Rhe default localedir from :mod:`gettext` which is
:file:`os.path.join(sys.prefix, 'share', 'locale')` on Unix is
implicitly appended to the :attr:`localedirs`, making it the last
directory searched.
:kwarg languages: Iterator of language codes to check for
:term:`message catalogs`. If unspecified, the user's locale settings
will be used.
.. seealso:: :func:`gettext.find` for information on what environment
variables are used.
:kwarg class_: The class to use to extract translations from the
:term:`message catalogs`. Defaults to :class:`NewGNUTranslations`.
:kwarg fallback: If set to data:`False`, raise an :exc:`IOError` if no
:term:`message catalogs` are found. If :data:`True`, the default,
return a :class:`DummyTranslations` object.
:kwarg codeset: Set the character encoding to use when returning byte
:class:`str` objects. This is equivalent to calling
:meth:`~gettext.GNUTranslations.output_charset` on the Translations
object that is returned from this function.
:return: Translation object to get :mod:`gettext` methods from
If you need more flexibility than :func:`easy_gettext_setup`, use this
function. It sets up a :mod:`gettext` Translation object and returns it
to you. Then you can access any of the methods of the object that you
need directly. For instance, if you specifically need to access
:func:`~gettext.GNUTranslations.lgettext`::
translations = get_translation_object('foo')

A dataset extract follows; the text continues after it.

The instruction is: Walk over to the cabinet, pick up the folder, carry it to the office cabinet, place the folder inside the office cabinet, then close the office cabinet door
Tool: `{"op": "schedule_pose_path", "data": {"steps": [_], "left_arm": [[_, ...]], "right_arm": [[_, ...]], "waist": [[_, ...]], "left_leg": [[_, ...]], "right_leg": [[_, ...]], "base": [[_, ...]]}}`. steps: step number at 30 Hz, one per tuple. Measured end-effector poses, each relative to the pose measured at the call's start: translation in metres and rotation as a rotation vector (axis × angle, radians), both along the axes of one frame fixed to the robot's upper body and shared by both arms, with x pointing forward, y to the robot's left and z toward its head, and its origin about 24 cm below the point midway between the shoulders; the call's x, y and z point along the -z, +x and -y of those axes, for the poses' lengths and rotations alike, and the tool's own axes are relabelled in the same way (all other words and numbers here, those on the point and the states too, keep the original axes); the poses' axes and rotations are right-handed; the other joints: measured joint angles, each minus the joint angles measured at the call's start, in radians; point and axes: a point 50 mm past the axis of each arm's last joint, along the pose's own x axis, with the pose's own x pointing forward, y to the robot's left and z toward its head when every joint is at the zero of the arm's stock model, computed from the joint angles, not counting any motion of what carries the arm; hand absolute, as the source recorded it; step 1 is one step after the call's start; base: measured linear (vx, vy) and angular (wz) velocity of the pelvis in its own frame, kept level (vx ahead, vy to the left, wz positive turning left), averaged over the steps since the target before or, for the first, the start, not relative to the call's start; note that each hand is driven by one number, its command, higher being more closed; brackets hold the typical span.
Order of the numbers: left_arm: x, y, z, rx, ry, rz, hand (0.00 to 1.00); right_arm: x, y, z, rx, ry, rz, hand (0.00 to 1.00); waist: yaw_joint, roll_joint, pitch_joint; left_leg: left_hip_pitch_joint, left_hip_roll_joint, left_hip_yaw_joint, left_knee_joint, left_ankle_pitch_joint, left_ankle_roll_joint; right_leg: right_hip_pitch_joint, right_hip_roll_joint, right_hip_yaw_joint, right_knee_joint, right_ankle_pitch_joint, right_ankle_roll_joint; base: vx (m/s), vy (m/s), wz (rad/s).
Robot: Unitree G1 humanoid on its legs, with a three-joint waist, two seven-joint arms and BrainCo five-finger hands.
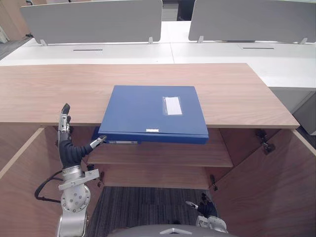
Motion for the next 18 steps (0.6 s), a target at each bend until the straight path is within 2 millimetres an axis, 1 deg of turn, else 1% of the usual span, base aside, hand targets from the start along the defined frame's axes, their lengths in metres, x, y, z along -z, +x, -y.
{"op": "schedule_pose_path", "data": {"steps": [3, 5, 8, 10, 11, 12, 13, 16, 18], "left_arm": [[-0.008, 0.000, 0.013, 0.085, 0.106, 0.021, 0.00], [-0.008, 0.001, 0.021, 0.131, 0.157, 0.014, 0.00], [-0.008, 0.003, 0.039, 0.210, 0.241, 0.016, 0.00], [-0.009, 0.004, 0.048, 0.236, 0.284, 0.028, 0.00], [-0.010, 0.005, 0.055, 0.266, 0.321, 0.041, 0.00], [-0.010, 0.005, 0.057, 0.273, 0.327, 0.043, 0.00], [-0.010, 0.006, 0.064, 0.295, 0.374, 0.054, 0.00], [-0.009, 0.007, 0.074, 0.316, 0.438, 0.066, 0.00], [-0.008, 0.007, 0.080, 0.336, 0.482, 0.069, 0.00]], "right_arm": [[0.001, -0.002, 0.000, -0.007, -0.003, -0.008, 0.00], [0.001, -0.002, 0.000, -0.011, -0.003, -0.008, 0.00], [0.001, -0.004, 0.000, -0.049, -0.012, -0.018, 0.00], [0.002, -0.006, -0.001, -0.054, -0.013, -0.023, 0.00], [0.002, -0.005, -0.001, -0.057, -0.014, -0.023, 0.00], [0.002, -0.005, -0.001, -0.057, -0.014, -0.023, 0.00], [0.002, -0.005, -0.001, -0.058, -0.014, -0.023, 0.00], [0.002, -0.006, -0.001, -0.065, -0.014, -0.024, 0.00], [0.002, -0.005, -0.002, -0.067, -0.014, -0.022, 0.00]], "waist": [[-0.004, 0.001, -0.006], [-0.010, 0.003, -0.009], [-0.016, 0.005, -0.017], [-0.019, 0.007, -0.019], [-0.021, 0.009, -0.020], [-0.021, 0.009, -0.021], [-0.024, 0.011, -0.023], [-0.025, 0.016, -0.028], [-0.034, 0.017, -0.033]], "left_leg": [[0.005, 0.001, 0.000, 0.002, -0.003, 0.000], [0.012, 0.001, 0.001, 0.001, -0.003, 0.000], [0.017, 0.004, 0.006, 0.002, -0.010, -0.002], [0.017, 0.005, 0.007, 0.001, -0.010, -0.003], [0.017, 0.007, 0.010, 0.001, -0.011, -0.004], [0.017, 0.008, 0.011, 0.001, -0.011, -0.004], [0.018, 0.010, 0.016, 0.001, -0.012, -0.006], [0.018, 0.013, 0.035, -0.001, -0.013, -0.007], [0.021, 0.013, 0.036, 0.000, -0.014, -0.007]], "right_leg": [[0.005, 0.000, 0.002, 0.004, -0.006, 0.000], [0.008, 0.002, 0.005, 0.008, -0.010, -0.001], [0.005, 0.006, 0.024, 0.020, -0.020, -0.003], [0.004, 0.007, 0.025, 0.022, -0.023, -0.004], [0.002, 0.009, 0.028, 0.022, -0.023, -0.005], [0.002, 0.009, 0.029, 0.022, -0.024, -0.006], [0.000, 0.012, 0.033, 0.022, -0.024, -0.006], [-0.012, 0.019, 0.053, 0.026, -0.024, -0.008], [-0.012, 0.021, 0.054, 0.026, -0.025, -0.009]], "base": [[0.00, 0.000, 0.00], [0.01, 0.001, -0.02], [-0.01, -0.002, -0.03], [0.00, -0.006, -0.02], [-0.01, -0.009, -0.04], [-0.01, -0.015, -0.09], [0.00, -0.010, -0.08], [0.00, -0.005, -0.19], [0.01, -0.003, -0.05]]}}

translations.lgettext('My Message')
This function is similar to the |stdlib|_ :func:`gettext.translation` but
makes it better in two ways
1. It returns :class:`NewGNUTranslations` or :class:`DummyTranslations`
objects by default. These are superior to the
:class:`gettext.GNUTranslations` and :class:`gettext.NullTranslations`
objects because they are consistent in the string type they return and
they fix several issues that can causethe |stdlib|_ objects to throw
:exc:`UnicodeError`.
2. This function takes multiple directories to search for
:term:`message catalogs`.
The latter is important when setting up :mod:`gettext` in a portable
manner. There is not a common directory for translations across operating
systems so one needs to look in multiple directories for the translations.
:func:`get_translation_object` is able to handle that if you give it
a list of directories to search for catalogs::
translations = get_translation_object('foo', localedirs=(
os.path.join(os.path.realpath(os.path.dirname(__file__)), 'locale'),
os.path.join(sys.prefix, 'lib', 'locale')))
This will search for several different directories:
1. A directory named :file:`locale` in the same directory as the module
that called :func:`get_translation_object`,
2. In :file:`/usr/lib/locale`
3. In :file:`/usr/share/locale` (the fallback directory)
This allows :mod:`gettext` to work on Windows and in development (where the
:term:`message catalogs` are typically in the toplevel module directory)
and also when installed under Linux (where the :term:`message catalogs`
are installed in :file:`/usr/share/locale`). You (or the system packager)
just need to install the :term:`message catalogs` in
:file:`/usr/share/locale` and remove the :file:`locale` directory from the
module to make this work. ie::
In development:
~/foo # Toplevel module directory
~/foo/__init__.py
~/foo/locale # With message catalogs below here:
~/foo/locale/es/LC_MESSAGES/foo.mo
Installed on Linux:
/usr/lib/python2.7/site-packages/foo
/usr/lib/python2.7/site-packages/foo/__init__.py
/usr/share/locale/ # With message catalogs below here:
/usr/share/locale/es/LC_MESSAGES/foo.mo
.. note::
This function will setup Translation objects that attempt to lookup
msgids in all of the found :term:`message catalogs`. This means if
you have several versions of the :term:`message catalogs` installed
in different directories that the function searches, you need to make
sure that :attr:`localedirs` specifies the directories so that newer
:term:`message catalogs` are searched first. It also means that if
a newer catalog does not contain a translation for a msgid but an
older one that's in :attr:`localedirs` does, the translation from that
older catalog will be returned.
.. versionchanged:: kitchen-1.1.0 ; API kitchen.i18n 2.1.0
Add more parameters to :func:`~kitchen.i18n.get_translation_object` so
it can more easily be used as a replacement for
:func:`gettext.translation`. Also change the way we use localedirs.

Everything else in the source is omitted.